Work required -> Your answer is to be the count alone: the number of lines in the data below where "pixel" appears.

The data ->
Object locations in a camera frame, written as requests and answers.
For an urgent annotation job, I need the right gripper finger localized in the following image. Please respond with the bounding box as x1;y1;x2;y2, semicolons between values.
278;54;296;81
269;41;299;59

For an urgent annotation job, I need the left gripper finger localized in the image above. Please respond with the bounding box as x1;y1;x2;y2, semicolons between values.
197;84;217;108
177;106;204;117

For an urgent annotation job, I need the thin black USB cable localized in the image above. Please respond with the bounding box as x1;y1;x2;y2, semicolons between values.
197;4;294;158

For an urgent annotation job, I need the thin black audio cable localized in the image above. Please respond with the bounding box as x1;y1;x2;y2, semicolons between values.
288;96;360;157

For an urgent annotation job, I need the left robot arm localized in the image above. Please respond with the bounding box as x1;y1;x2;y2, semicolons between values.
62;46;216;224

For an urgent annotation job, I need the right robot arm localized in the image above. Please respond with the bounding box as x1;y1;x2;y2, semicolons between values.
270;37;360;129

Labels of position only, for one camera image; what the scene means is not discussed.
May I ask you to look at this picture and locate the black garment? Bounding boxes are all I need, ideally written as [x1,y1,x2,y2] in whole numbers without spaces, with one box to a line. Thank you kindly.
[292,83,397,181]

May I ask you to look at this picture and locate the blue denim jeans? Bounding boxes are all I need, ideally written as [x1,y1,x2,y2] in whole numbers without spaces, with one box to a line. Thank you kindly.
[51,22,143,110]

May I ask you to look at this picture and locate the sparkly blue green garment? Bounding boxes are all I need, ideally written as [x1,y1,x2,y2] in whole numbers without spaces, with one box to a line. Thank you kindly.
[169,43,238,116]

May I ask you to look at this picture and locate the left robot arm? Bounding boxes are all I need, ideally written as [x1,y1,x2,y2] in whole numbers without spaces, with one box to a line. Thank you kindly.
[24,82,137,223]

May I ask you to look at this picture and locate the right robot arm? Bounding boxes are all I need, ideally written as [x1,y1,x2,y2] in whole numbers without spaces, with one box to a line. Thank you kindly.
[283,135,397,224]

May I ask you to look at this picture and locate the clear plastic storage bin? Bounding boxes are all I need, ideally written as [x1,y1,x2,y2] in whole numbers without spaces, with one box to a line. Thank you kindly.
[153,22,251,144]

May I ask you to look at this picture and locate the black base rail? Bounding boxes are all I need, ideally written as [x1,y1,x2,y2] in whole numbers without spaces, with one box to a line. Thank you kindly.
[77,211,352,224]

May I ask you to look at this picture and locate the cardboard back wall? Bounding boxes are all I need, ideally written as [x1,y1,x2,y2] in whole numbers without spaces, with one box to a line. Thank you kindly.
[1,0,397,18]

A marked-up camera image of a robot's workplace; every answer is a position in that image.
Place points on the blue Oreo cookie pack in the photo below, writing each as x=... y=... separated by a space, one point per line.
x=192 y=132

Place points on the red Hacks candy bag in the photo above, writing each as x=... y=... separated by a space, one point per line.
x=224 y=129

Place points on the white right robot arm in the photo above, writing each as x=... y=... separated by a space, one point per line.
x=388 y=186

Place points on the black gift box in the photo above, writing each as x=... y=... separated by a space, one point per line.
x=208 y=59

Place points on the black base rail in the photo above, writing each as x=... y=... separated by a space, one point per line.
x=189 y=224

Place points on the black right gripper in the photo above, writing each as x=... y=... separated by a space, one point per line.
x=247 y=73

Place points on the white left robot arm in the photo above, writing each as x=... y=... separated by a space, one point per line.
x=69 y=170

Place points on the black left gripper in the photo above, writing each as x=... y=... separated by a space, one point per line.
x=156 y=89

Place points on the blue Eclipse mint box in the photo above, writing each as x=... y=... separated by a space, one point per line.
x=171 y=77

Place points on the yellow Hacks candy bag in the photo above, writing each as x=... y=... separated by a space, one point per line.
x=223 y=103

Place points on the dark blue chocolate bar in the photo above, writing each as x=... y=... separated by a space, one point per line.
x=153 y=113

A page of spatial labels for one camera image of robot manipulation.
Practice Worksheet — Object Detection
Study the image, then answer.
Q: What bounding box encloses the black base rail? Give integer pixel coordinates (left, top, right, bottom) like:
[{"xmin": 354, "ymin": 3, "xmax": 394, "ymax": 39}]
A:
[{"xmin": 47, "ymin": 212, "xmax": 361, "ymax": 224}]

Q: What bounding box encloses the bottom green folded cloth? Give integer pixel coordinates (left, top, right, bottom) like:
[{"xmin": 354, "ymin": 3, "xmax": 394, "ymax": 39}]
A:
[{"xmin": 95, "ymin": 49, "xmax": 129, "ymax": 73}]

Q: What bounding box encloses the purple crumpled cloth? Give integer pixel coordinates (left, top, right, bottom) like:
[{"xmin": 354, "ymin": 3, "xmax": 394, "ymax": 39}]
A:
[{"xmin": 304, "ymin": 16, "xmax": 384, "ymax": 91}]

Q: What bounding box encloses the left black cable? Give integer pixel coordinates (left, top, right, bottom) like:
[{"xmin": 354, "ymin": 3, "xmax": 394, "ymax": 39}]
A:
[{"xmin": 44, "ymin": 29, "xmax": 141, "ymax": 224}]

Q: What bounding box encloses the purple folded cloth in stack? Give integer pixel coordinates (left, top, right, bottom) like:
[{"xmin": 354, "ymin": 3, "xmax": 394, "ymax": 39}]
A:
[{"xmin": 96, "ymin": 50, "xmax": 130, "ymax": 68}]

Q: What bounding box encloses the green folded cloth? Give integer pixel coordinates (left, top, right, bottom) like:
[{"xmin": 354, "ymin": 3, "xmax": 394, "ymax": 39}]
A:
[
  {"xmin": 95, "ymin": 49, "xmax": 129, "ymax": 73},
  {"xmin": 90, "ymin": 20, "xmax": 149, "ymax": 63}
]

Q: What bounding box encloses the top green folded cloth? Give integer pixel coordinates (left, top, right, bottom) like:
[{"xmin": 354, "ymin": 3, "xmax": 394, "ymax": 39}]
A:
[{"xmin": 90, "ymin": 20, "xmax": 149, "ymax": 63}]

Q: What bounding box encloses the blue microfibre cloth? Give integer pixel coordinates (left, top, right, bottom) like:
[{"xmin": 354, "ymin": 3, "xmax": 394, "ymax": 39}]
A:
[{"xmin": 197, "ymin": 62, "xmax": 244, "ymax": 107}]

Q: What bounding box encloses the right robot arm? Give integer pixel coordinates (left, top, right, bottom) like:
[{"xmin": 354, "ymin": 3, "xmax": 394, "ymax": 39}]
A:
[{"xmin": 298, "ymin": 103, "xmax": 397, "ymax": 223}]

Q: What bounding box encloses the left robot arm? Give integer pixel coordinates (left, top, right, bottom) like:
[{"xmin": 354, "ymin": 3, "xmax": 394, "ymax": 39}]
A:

Solution to this exercise -> 10